On January 12, 2010, a 7.0 magnitude earthquake struck Haiti, devastating the capital city of Port-au-Prince, killing more than 200,000 people, and leaving an estimated 1,000,000 homeless.
The catastrophic earthquake is only the latest in a long line of problems that have afflicted the impoverished island nation. In 2008, the island was hit by three hurricanes and a tropical storm, leading to devastating flooding. Tropical storm Jeanne struck four years earlier, killing more than 3,000 people in flooding and mudslides.
Many of these mudslides and floods were caused by deforestation. Less than 2% of Haiti’s natural forest cover remains, the rest logged to pay national debts or burned to produce charcoal for the people. Deforestation has also resulted in severely degraded soil due to erosion and soil depletion, making it even harder for rural Haitians to grow enough food to feed their families, let alone earn a stable income from farming. The rural crisis in Haiti over the last few decades contributed to the devastation of the 2010 earthquake, as penniless farmers fled to cities in search of employment, often ending up in overcrowded slums built from rubble and other unsafe materials.
Efforts are currently underway to rebuild Haiti after the earthquake, and green technologies developed by non-profit innovators and social entrepreneurs offer some of the best solutions to rebuilding Haiti’s shattered infrastructure and ensuring a better future for Haiti’s people.
5 Green Projects You Should Support
The U.S. Green Building Council has partnered with Habitat for Humanity to help meet one of Haiti’s most immediate needs following the earthquake: safe housing for its people. The two organizations are already on the ground handing out emergency shelter kits and assisting with the removal of debris. They plan to replace destroyed homes with traditional shelters and core houses that are earthquake-safe and meet green standards.
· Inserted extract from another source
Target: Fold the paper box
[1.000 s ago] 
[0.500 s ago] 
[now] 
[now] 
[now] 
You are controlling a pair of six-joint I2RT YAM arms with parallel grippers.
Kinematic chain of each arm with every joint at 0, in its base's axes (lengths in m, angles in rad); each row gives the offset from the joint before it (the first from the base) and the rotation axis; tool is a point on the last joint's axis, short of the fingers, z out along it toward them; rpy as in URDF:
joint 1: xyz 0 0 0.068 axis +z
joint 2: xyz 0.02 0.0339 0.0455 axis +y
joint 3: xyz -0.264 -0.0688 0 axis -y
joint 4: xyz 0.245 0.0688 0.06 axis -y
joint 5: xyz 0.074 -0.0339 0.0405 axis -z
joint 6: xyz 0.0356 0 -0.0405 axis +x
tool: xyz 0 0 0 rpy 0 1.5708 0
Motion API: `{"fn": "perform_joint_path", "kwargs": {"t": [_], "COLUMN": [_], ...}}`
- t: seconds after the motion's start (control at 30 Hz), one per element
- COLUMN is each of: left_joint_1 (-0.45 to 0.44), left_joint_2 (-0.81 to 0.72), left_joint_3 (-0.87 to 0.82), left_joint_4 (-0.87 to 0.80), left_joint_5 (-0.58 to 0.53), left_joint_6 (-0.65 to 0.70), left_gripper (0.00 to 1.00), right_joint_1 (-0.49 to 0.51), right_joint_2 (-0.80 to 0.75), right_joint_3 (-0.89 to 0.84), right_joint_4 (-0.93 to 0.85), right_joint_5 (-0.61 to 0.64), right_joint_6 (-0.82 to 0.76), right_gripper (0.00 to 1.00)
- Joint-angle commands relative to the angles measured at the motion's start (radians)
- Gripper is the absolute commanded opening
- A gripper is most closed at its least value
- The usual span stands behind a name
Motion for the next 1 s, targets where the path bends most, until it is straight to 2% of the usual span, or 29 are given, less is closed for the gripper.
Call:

In order to prevent additional deforestation, Haitians desperately need more sustainable sources of energy and cooking fuel. The Massachusetts Institute of Technology’s D-Lab is among the organizations working to provide green energy to fuel Haiti. One of its projects is charcoal made from begasse, the waste product fibers left after the juice has been extracted from sugarcane. Sugarcane charcoal is easy to make, uses a plentiful local waste product, and can help relieve pressure on Haiti’s remaining forests. It also burns more cleanly than wood charcoal, reducing respiratory problems caused by indoor use.
Another energy project in Haiti is the Solar Electric Light Fund‘s partnership with Partners in Health, one of Haiti’s most respected humanitarian organizations. SELF plans to install sustainable solar electric panels on all PIH’s clinics. In the short term, this will provide a reliable source of electricity for the clinics as they provide medical care to victims of the earthquake; in the long-term, it will serve as a foundation for building a sustainable health infrastructure in Haiti.
One of the most urgent long-term needs of Haiti is a massive reforestation effort designed to halt erosion, prevent flooding and mudslides, improve soil quality, and provide a sustainable source of income for rural Haitians. Among the organizations working for this goal is Operation Green Leaves, a tree planting and environmental education organization. Working closely with Haitian citizens in Haiti and the United States, OGL’s Trees for Life program has planted hundreds of thousands of fruit and forest trees within Haiti over the last 20 years. OGL also establishes local tree nurseries, provides environmental education, and donates kerosene stoves to local communities in an effort to relieve pressures on remaining forests.
The Lambi Fund also focuses on reforestation and sustainable development projects within Haiti. Their many excellent programs include tree planting, sustainable agriculture education, education and funds for livestock farming, community cistern and irrigation infrastructure development, microcredit lending services, seed banks, and more.
Green solutions such as these will play a vital role in rebuilding Haiti after the devastating earthquake and helping it achieve a prosperous and sustainable future.